そして、問題を解決する救世主として登場したのが「Web3」です。Web3は「中心がなくネットワークに依存しない運営をすることで、GAFAMや国家に対抗する自律分散世界を実現する」ものだと考えます。それを具現化する要素のひとつとして挙げられるのが「ブロックチェーン」です。

ブロックチェーンを簡単に説明すると、ブロックと呼ばれる単位のデータを生成し、チェーンのように連結していくことで改ざん困難なデータ形式を作り出す技術です。そして改ざんが難しいということは、分散しておけることを意味します。その結果、データベースという中央集約の必要がなくなり、「管理者のいないネットワーク」を実現するカギとなる可能性があるのです。この点でもう一つのWeb3の特徴とされているメタバースよりもブロックチェーンが重要と考えています。

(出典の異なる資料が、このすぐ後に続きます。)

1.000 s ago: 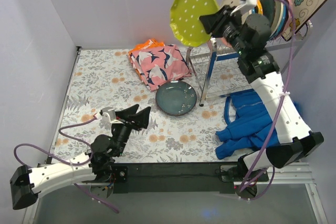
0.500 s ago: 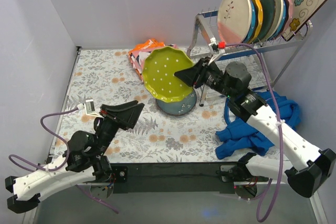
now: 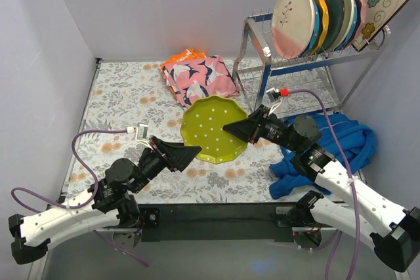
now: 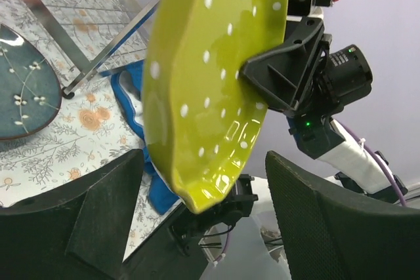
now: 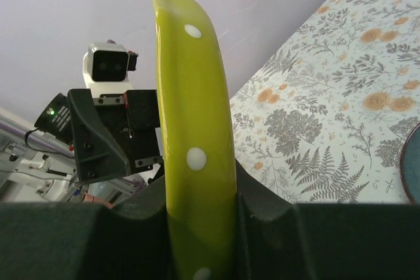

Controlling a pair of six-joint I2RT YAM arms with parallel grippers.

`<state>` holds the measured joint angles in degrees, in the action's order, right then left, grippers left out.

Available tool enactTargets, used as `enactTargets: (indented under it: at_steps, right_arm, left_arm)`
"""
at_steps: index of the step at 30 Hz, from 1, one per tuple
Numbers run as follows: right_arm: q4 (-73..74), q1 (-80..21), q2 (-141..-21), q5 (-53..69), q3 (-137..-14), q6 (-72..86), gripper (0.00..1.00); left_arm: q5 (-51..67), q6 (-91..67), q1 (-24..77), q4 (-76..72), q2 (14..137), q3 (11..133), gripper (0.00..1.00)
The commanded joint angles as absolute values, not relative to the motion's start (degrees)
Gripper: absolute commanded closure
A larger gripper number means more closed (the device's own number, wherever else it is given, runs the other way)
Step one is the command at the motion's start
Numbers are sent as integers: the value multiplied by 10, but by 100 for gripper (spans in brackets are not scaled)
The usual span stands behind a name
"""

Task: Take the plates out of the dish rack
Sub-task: Place the plate at the corner of the board.

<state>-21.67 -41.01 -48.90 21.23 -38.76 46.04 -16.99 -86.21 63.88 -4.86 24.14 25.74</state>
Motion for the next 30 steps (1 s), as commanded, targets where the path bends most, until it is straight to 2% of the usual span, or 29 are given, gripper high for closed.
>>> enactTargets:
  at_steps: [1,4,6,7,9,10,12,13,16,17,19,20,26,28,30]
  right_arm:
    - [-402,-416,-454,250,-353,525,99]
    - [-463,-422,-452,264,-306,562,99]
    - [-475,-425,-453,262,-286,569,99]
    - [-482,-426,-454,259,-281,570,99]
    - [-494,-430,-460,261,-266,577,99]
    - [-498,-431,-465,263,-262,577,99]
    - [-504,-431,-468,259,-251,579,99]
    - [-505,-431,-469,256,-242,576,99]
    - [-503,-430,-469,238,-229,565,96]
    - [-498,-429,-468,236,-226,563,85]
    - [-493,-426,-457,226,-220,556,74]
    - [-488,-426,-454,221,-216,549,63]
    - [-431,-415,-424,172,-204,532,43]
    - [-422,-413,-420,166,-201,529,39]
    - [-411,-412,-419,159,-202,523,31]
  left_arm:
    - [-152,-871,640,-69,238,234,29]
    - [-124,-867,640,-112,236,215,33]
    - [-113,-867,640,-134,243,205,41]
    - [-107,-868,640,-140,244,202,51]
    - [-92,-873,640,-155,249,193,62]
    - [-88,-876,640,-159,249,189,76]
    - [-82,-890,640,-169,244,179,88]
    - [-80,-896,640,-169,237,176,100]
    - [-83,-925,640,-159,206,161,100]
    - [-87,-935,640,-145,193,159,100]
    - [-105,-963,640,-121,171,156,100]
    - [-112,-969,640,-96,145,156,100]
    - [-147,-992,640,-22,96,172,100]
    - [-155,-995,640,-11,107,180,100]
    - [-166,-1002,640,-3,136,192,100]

Web3.0の到来は未定だが、注視すべき存在ではある

Web3.0の実現に不可欠とされているブロックチェーン技術。この技術はすでに仮想通貨の世界で実用化されています。公開鍵と秘密鍵を用いて安全に個人が自分の仮想通貨を保管できるのは、ブロックチェーン技術のおかげです。今話題の(かなり怪しいですが)STEPNで用いられているNFT、銀行が不要になると謳われるDeFiなども、ブロックチェーン技術があるから実現できたサービスです。ただ、どのサービスも技術をビジネスの道具にしており、インターネットの理想郷をめざす流れとはほど遠いのが現実で、結果的にはWeb2.0やGAFAM時代と同様に「集約」が起こる予感がしています。

学生などの若い人たちは、今語られているWeb3.0が本当にWeb2.0に代わるものなのか、しっかりと注視すべきです。当然、詐欺のようなサービスが数多く出てくるでしょうが、先生や専門家のアドバイスを聞きながら最終的には自らの目で判断してください。ただ、今Web3.0を声高に叫ぶようなサービスは、決して次世代のインターネットを担うサービスにはならないでしょう。もしかしたら新しい概念が登場してWeb3.0は日の目を見ることなく消えゆくのか、GAFAMが支配する世界が続き、インターネット上は今しばらくダークな世界が広がるのか…それは未来の一人ひとりの行動で決まっていくでしょう。